Ugh…it hurts just reading about how bad it is. Amazing, isn't it, how much money is funneled into making and promoting a bad film? Why are so few people in Hollywood willing to say that a script sucks – before it goes into production? Development Hell is supposed to improve a project. Really. When it's done right, it makes things better. But too many people either cannot recognize a bad script or are too concerned that they'll lose their job if they speak up about it.
Those kids reactions are hilarious! And the parents just keep egging them on and chuckling the entire time. Good grief! "Should people go see it?" "NO! You would tear out your eyes." Haha! Sounds like what Gar wanted to do!
Their reaction is just slightly more exaggerated than my kids reaction to ET, apparently, though they suffered in silence. Until all three, separately, informed me years later, they hated ET. It was soooooo sad! I was stunned. Sure it was sad, but also totally great!
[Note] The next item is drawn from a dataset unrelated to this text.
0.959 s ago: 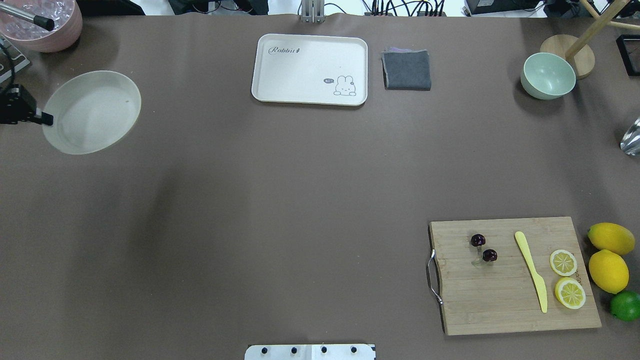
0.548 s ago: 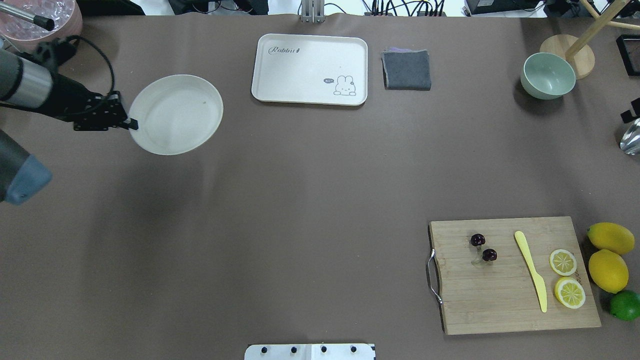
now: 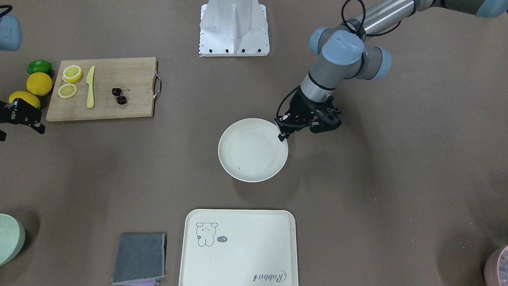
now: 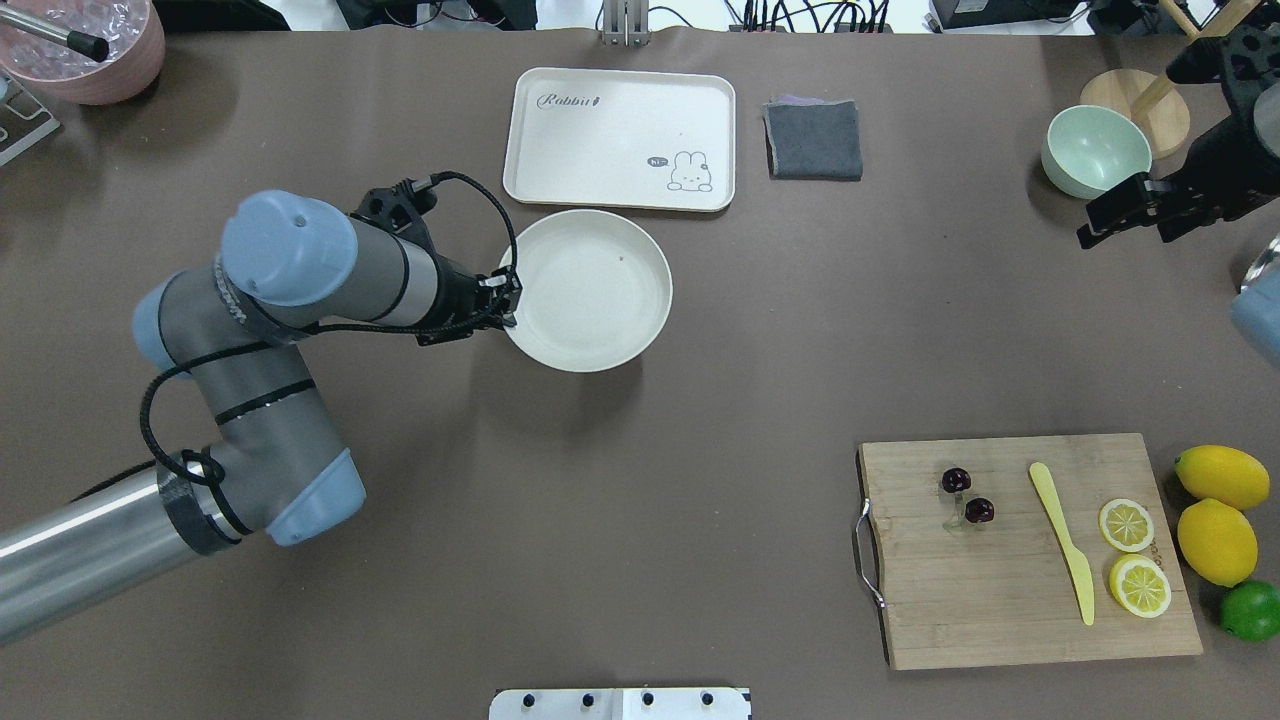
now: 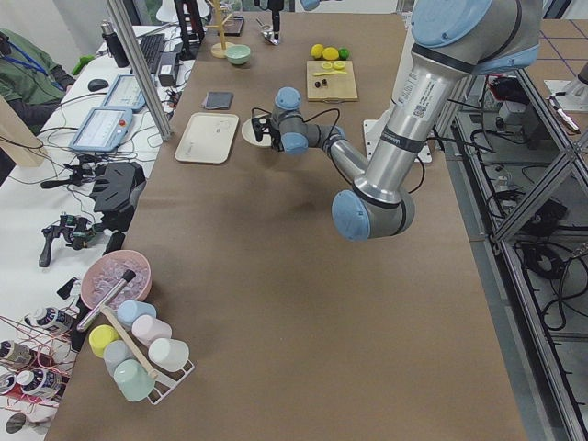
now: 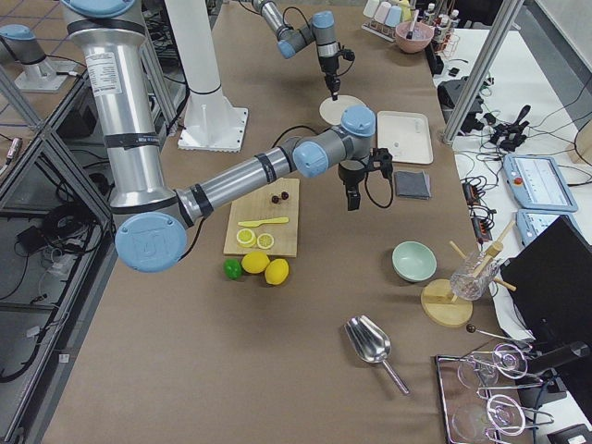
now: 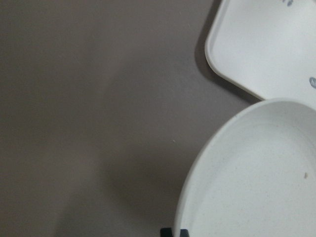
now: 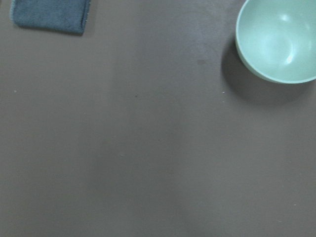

Alex: Sorry, I didn't make myself clear at all. The line of dialogue I was referring to is actually in THE ODD LIFE, not SCANNERS. The latter film was pretty damn good, as I recall. I'll be happy to tell you what the ludicrous line was in THE ODD LIFE, if you like. It was truly astonishing, it was so bad.
Stephen: Man, you said it. That is exactly what one takes away from the experience of watching THE ODD LIFE: How in the hell did this thing get made??? Why didn't somebody say out loud what everybody who read the script had to be thinking: This is unmitigated trash!